Catedrática de Filosofía y directora de la línea Trabajo, Cuidado y Desarrollo
Todos los años, junto a reivindicaciones más ligadas a la coyuntura económica del momento, el primero de mayo se convierte en una ocasión para una reflexión más amplia sobre el trabajo: el lugar que ocupa o debería ocupar en nuestras vidas, el modo en que estructura la entera vida social y la solidaridad intergeneracional.
Recordar el motivo original de esta celebración ̶ la huelga de los obreros de Chicago en 1886, reclamando una jornada laboral de 8 horas ̶ nos retrotrae a una etapa de la historia económica y social a la que asociamos sobre todo una visión penosa del trabajo, casi como un mal necesario para sostener la propia vida, que de paso la consume. El fuerte arraigo de esta visión del trabajo queda corroborado por la propia etimología de la palabra: el «tripalium» designaba un instrumento de tortura.
Por contraste, uno de los logros más significativos del pensamiento moderno fue el alumbrar una visión más positiva de esta realidad humana, que apenas había tenido ocasión de aflorar: si Adam Smith identificó el trabajo como el motor de la riqueza de las naciones, Hegel llamó la atención sobre el modo en que el trabajo mismo constituía para el sujeto un medio de adquirir una peculiar conciencia de sí y de su relación con el mundo. Trabajando, no solo advertimos nuestra capacidad de transformar lo que tenemos entre manos, sino también el modo en que la actividad laboral nos va configurando a nosotros mismos. Con ello, el trabajo comparece no solo como un medio para otra cosa, sino como un principio activo de identidad personal y factor de cultura.
Para que constituya un principio positivo, sin embargo, el trabajo tiene que presentarse lleno de sentido a los ojos de quien lo realiza, no como una simple imposición externa, que, en lugar de potenciar el desarrollo personal, lo contradice. Y es precisamente esto lo que hoy parece echarse más en falta: la demanda de «trabajo significativo», que se aprecia en fenómenos como «la gran dimisión» revelan que lo que está en juego en el mundo contemporáneo del trabajo ya no son solamente reivindicaciones económicas, sino existenciales; lo que Hartmut Rosa describiría en términos de «resonancia» con el mundo.
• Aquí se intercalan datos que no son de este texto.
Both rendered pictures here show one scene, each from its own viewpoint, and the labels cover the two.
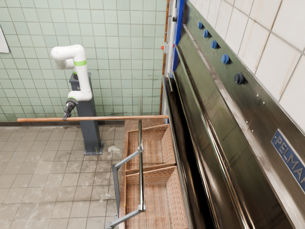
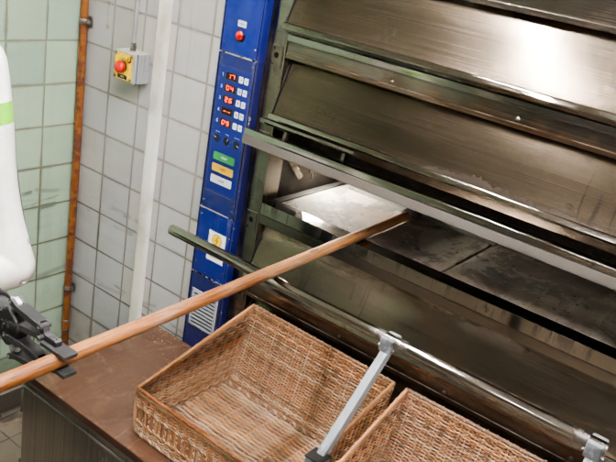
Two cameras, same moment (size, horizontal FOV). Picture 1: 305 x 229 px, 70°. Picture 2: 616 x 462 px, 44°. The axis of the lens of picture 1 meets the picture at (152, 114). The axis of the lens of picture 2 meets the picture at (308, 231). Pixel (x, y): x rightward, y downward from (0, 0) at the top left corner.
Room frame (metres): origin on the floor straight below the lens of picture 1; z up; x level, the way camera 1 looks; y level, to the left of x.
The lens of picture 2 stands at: (0.39, 1.42, 2.00)
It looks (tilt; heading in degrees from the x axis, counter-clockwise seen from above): 22 degrees down; 308
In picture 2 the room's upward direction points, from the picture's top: 11 degrees clockwise
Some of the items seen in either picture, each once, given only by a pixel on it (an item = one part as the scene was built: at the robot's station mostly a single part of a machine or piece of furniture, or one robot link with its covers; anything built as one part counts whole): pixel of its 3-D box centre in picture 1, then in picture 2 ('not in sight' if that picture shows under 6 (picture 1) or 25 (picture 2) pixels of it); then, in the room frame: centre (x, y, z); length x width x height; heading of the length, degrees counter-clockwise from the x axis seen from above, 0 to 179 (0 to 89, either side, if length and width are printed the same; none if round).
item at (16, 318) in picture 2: (69, 107); (6, 322); (1.58, 0.77, 1.20); 0.09 x 0.07 x 0.08; 6
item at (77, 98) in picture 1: (74, 97); not in sight; (1.76, 0.78, 1.20); 0.14 x 0.13 x 0.11; 6
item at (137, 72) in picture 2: (166, 47); (131, 66); (2.47, -0.13, 1.46); 0.10 x 0.07 x 0.10; 5
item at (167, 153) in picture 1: (149, 150); (262, 406); (1.54, 0.02, 0.72); 0.56 x 0.49 x 0.28; 4
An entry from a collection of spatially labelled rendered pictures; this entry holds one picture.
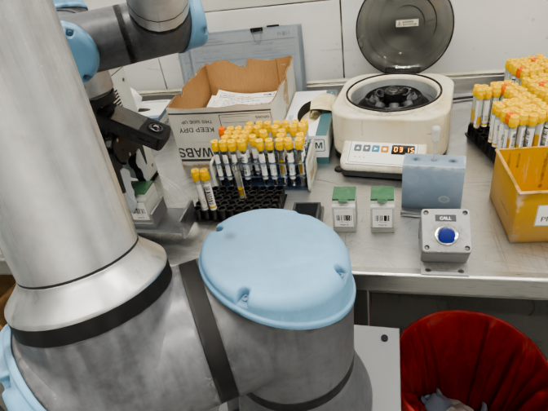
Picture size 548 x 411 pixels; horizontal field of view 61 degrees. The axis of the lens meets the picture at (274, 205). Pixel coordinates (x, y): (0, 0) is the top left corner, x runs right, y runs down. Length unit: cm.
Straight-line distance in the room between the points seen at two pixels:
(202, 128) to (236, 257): 73
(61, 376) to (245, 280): 13
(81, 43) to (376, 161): 58
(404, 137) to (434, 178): 16
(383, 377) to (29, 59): 44
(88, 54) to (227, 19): 73
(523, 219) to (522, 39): 61
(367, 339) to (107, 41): 48
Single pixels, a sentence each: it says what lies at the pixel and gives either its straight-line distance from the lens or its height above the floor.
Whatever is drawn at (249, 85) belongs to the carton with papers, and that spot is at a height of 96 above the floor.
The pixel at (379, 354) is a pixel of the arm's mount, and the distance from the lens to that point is 57.
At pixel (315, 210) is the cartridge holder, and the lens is 86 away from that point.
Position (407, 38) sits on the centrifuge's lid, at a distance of 123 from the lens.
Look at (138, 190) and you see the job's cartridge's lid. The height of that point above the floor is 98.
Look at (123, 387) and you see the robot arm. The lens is 35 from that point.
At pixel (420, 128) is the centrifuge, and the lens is 96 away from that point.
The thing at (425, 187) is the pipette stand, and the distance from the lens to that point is 85.
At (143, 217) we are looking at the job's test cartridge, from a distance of 88.
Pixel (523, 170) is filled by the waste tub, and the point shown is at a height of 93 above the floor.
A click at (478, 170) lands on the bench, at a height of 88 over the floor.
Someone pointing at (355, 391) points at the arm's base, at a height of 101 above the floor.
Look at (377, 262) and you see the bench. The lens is 78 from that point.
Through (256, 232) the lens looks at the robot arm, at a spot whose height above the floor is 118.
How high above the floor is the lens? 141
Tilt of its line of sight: 35 degrees down
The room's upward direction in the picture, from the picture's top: 10 degrees counter-clockwise
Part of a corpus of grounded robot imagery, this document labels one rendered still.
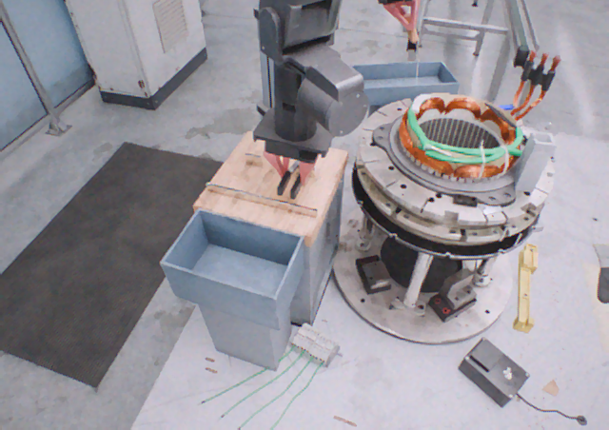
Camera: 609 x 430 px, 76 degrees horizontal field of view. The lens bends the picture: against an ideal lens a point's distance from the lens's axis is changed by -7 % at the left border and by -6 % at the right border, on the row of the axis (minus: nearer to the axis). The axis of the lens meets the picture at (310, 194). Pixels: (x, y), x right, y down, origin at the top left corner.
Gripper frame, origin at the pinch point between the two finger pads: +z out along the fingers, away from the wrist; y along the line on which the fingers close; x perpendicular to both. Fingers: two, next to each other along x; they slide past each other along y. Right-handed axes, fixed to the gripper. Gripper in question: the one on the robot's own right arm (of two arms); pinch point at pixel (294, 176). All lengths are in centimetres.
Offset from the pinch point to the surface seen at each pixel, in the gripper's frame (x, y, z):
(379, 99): 34.7, 7.1, 6.1
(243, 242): -8.5, -5.3, 7.9
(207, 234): -8.4, -11.6, 8.9
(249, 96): 179, -94, 117
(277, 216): -6.0, -0.6, 2.8
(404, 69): 48.0, 10.6, 5.1
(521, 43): 147, 54, 33
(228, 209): -6.9, -7.9, 3.1
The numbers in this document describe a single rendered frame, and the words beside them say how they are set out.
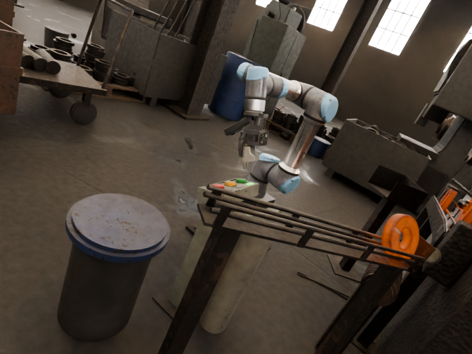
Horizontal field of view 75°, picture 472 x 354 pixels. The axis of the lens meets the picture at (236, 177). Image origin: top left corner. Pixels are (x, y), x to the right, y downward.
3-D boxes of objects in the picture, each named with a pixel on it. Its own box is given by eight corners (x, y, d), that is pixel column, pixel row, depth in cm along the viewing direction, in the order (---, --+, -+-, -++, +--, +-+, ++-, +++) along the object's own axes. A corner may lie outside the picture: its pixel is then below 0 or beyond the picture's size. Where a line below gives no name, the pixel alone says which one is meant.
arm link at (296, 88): (303, 81, 158) (241, 53, 121) (319, 88, 152) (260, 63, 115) (292, 102, 162) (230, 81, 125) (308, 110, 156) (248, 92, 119)
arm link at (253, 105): (240, 97, 109) (251, 100, 116) (239, 111, 110) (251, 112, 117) (259, 99, 105) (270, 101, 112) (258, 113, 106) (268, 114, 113)
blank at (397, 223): (408, 270, 101) (398, 267, 104) (425, 229, 104) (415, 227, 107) (384, 248, 94) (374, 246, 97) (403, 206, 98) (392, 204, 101)
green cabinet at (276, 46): (225, 112, 494) (262, 15, 438) (246, 114, 553) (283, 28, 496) (247, 126, 475) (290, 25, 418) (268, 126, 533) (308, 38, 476)
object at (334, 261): (349, 258, 226) (406, 175, 199) (362, 284, 202) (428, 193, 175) (324, 249, 224) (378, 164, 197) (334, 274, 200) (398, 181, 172)
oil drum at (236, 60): (248, 122, 501) (271, 68, 467) (228, 121, 452) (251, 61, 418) (222, 107, 526) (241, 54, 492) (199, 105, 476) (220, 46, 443)
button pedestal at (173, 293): (210, 300, 141) (265, 187, 118) (173, 328, 121) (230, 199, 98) (186, 277, 147) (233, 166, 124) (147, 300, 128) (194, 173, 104)
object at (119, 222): (156, 318, 122) (190, 233, 106) (78, 371, 95) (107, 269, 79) (109, 267, 135) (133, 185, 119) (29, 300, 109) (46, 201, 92)
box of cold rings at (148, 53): (168, 87, 497) (185, 32, 464) (208, 112, 456) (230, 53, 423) (97, 76, 397) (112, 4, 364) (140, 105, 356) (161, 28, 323)
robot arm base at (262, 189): (235, 185, 172) (243, 169, 169) (248, 182, 185) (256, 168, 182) (256, 199, 166) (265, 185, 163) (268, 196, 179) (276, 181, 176)
Ciertamente, las reivindicaciones económicas nunca dejarán de estar presentes: a fin de cuentas, trabajamos para vivir, para sostenernos nosotros y nuestras familias; por eso esperamos un salario justo; además, el trabajo que realizamos nos otorga un lugar en el mundo, una manera concreta de insertarnos en la vida social, que configura también nuestra identidad. Pero, en medio de todo esto, esperamos que el trabajo que realizamos no caiga en el vacío, que no sea un holocausto al dios de un progreso cada vez más incomprensible, sino que tenga sentido a nuestros propios ojos y en el conjunto general de nuestra vida: importan ̶ y mucho ̶ la competencia profesional y la productividad, que cualifican objetivamente nuestro trabajo; pero importa todavía más no sacrificar a ellas lo que convierte en humano el trabajo realizado: la capacidad de responsabilizarse de ciertas tareas y aportar activamente a su desempeño; la atención a las dimensiones relacionales y cooperativas involucradas en su desarrollo; la contribución solidaria a metas humanamente significativas.
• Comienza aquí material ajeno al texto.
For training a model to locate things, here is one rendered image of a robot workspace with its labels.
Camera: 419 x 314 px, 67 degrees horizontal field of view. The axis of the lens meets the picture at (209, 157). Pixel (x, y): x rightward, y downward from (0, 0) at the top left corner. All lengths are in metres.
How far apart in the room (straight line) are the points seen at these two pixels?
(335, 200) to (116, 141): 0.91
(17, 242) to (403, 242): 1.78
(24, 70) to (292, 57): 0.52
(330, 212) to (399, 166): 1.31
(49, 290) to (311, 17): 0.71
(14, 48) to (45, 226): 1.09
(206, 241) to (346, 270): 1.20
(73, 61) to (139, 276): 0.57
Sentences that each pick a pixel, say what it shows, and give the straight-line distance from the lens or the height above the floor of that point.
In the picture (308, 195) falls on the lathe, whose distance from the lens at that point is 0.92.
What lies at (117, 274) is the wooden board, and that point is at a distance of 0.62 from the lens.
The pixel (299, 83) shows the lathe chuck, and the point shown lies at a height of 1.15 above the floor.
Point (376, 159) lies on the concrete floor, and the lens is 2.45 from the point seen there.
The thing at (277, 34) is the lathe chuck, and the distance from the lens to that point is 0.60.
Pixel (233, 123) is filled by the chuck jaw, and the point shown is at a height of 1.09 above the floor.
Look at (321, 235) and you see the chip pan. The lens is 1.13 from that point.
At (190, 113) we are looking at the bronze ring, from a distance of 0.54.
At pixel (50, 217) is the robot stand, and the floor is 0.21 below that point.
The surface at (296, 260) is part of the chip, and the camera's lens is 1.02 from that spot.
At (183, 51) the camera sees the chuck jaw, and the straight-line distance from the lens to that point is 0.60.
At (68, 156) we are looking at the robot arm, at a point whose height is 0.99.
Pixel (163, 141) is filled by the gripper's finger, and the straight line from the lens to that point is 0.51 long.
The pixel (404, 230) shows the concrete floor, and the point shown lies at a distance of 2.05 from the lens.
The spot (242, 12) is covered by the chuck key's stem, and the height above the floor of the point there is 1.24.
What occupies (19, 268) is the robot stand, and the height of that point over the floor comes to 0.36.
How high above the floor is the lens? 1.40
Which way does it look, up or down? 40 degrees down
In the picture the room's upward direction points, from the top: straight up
En efecto: el trabajo no representa simplemente un factor abstracto en el proceso de producción; en este aspecto, muchos trabajos están ya siendo remplazados por tecnología, aunque la indefinida multiplicación de necesidades humanas dé siempre lugar a trabajos nuevos. Conviene tener presente, sin embargo, que los elementos técnicos o tecnológicos se integran siempre en una praxis colaborativa, orientada a satisfacer necesidades humanas, y que es a esto a lo que, en rigor, denominamos «trabajo», en el sentido genuinamente humano de la palabra. Así entendido, el trabajo tiene por protagonistas a personas concretas, que tienen mayor capacidad de aportar en la medida en que se saben sostenidas por sus familias y sus colegas.
Sin duda, un sano clima laboral genera «bienes relacionales» que favorecen la productividad de los trabajadores. De ahí que, como apunta Donati, la robotización e «hibridación» progresiva de los entornos laborales, no deba ir en detrimento de sus componentes humanos. Tener presentes los bienes relacionales que sostienen y se generan en torno al trabajo, permite subrayar también la importancia de pensar solidariamente el mundo del trabajo y del cuidado. Que los cuidados hoy se distribuyan entre familias, estado y mercado no debería hacernos olvidar hasta qué punto la eficiencia del tejido productivo, y la calidad humana de nuestras sociedades, depende de cubrir satisfactoriamente esta necesidad. Por esa razón, situar en el centro de nuestro modelo social un concepto humano de trabajo, constituye un modo de reorientar el desarrollo social hacia parámetros humanamente sostenibles.